Question

Let Vector_1=[Column (1 &-2&1)],Vector_2=[Column(2&-1&1)],Vector_3=[Column(-2&... Let Vector_1=[Column (1 &-2&1)],Vector_2=[Column(2&-1&1)],Vector_3=[Column(-2&-2&0)],Vector_4=[Column(1&-2&-2)].

Show that S={Vector_1,Vector_2,Vector_3,Vector_4} is linearly dependent.

Show that Vector_3 can be written as a linear combination of Vector_1,Vector_2 and Vector_4.

Show that T={Vector_1,Vector_2,Vector_4} is linearly independent.

Show that the set of all linear combinations of vectors from S is the same as the set of all linear combinations of vectors from T.

Answer 1

Let the given 4 vectors be denoted by v₁,v₂,v₃,v₄ respectively.

1. We know that dimension of R³ is 3. Therefore, the set S = { v₁,v₂,v₃,v₄ } is linearly dependent.

2. Let A be the 3x4 matrix with the given 4 vectors as columns.
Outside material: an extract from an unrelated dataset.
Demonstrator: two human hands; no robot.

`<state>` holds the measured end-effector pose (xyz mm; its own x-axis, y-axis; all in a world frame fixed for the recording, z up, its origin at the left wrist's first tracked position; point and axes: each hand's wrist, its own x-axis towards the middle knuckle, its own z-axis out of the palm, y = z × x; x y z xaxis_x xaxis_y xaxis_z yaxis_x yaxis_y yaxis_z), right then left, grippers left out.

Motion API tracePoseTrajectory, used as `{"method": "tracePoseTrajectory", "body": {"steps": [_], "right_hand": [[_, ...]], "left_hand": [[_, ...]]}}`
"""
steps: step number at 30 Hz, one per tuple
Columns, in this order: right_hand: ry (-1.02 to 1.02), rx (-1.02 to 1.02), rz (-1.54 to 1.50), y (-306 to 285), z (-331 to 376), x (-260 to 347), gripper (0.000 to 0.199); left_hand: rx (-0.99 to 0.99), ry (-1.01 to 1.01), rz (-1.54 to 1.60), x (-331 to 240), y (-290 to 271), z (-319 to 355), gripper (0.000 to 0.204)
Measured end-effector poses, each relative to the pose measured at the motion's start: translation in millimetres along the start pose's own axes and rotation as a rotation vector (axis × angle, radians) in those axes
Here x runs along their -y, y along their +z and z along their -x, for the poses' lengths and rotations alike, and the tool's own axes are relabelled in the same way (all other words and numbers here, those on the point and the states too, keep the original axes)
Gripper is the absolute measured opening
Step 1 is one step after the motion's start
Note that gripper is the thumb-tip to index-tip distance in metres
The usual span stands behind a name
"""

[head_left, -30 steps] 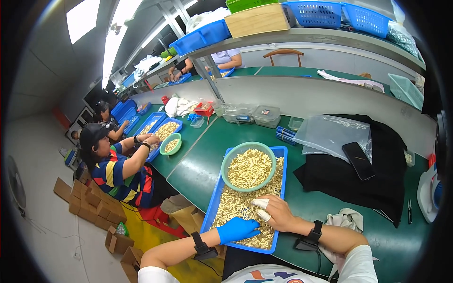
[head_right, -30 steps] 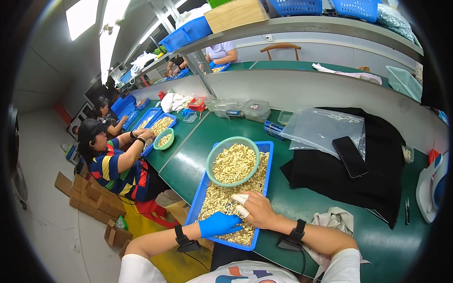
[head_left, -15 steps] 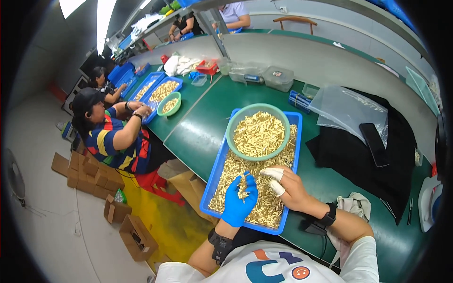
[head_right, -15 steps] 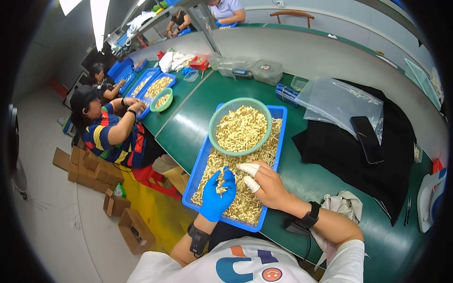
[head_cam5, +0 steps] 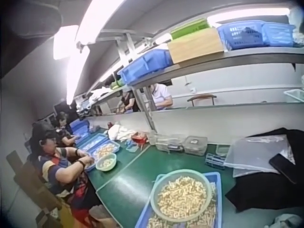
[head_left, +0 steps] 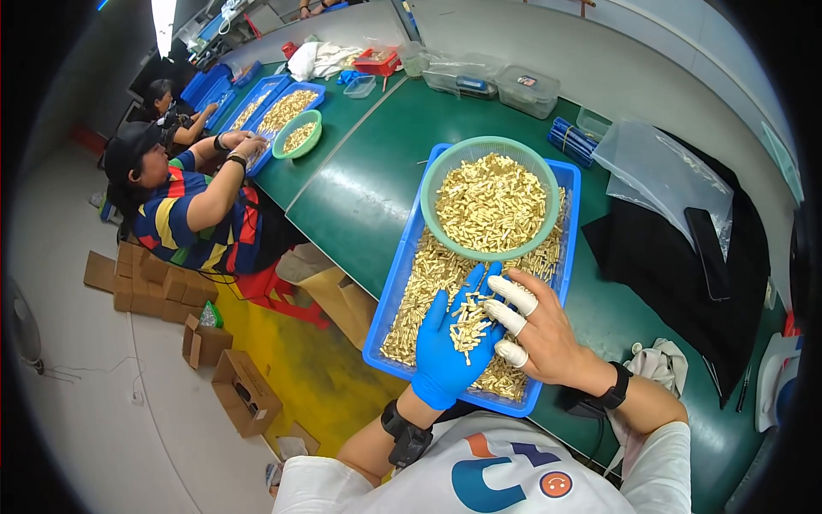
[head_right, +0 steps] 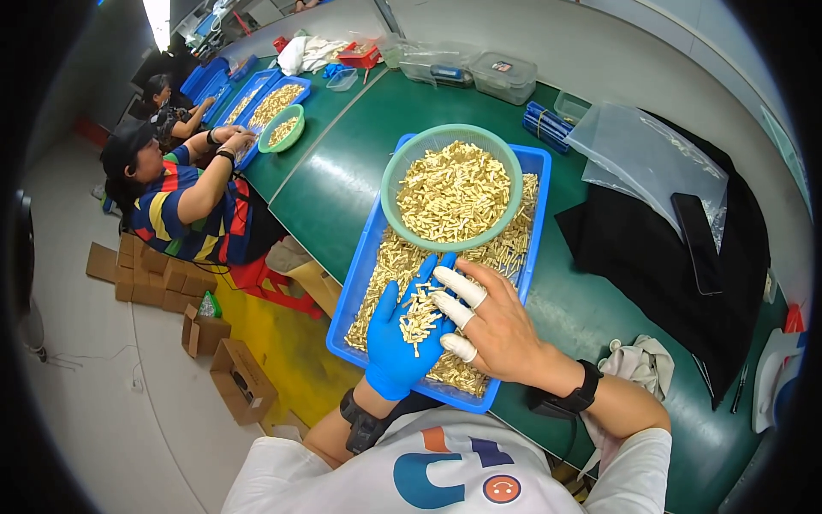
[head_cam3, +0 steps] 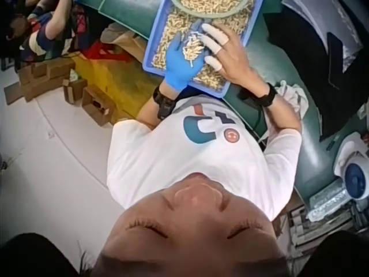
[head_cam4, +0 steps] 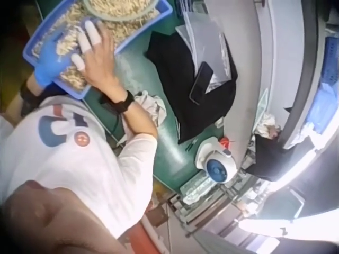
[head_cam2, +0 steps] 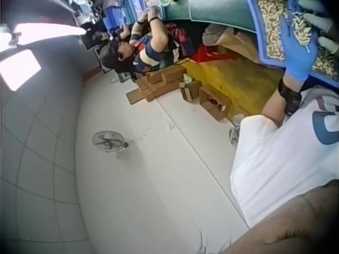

Then A =

1	2	-2	1
-2	-1	-2	-2
1	1	0	-2

The RREF of A is

1	0	2	0
0	1	-2	0
0	0	0	1

This implies that v₃ = 2v₁-2v₂+0v₄ . Thus, the 3^rd vector v₃ is a linear combination of v₁,v₂,v₄.

3. It may be observed from the RREF of A that the 1^st, 2^nd and 4^th columns of A are linearly independent as none of these can be expressed as linear combinations/scalar multiples of other columns. Therefore, the set T = { v₁,v₂,v₃} is linearly independent.

4. Since v₃ = 2v₁-2v₂+0v₄, hence every linear combination of v₁,v₂,v₃,v₄ is a linear combination of v₁,v₂,v₄. e.g. av₁+bv₂+cv₃+dv₄ = av₁+bv₂+dv₄ +c(2v₁-2v₂ ) = (a+2c)v₁+(b-2c)v₂+ dv₄.( here, a,b,c,d are arbitrary real numbers).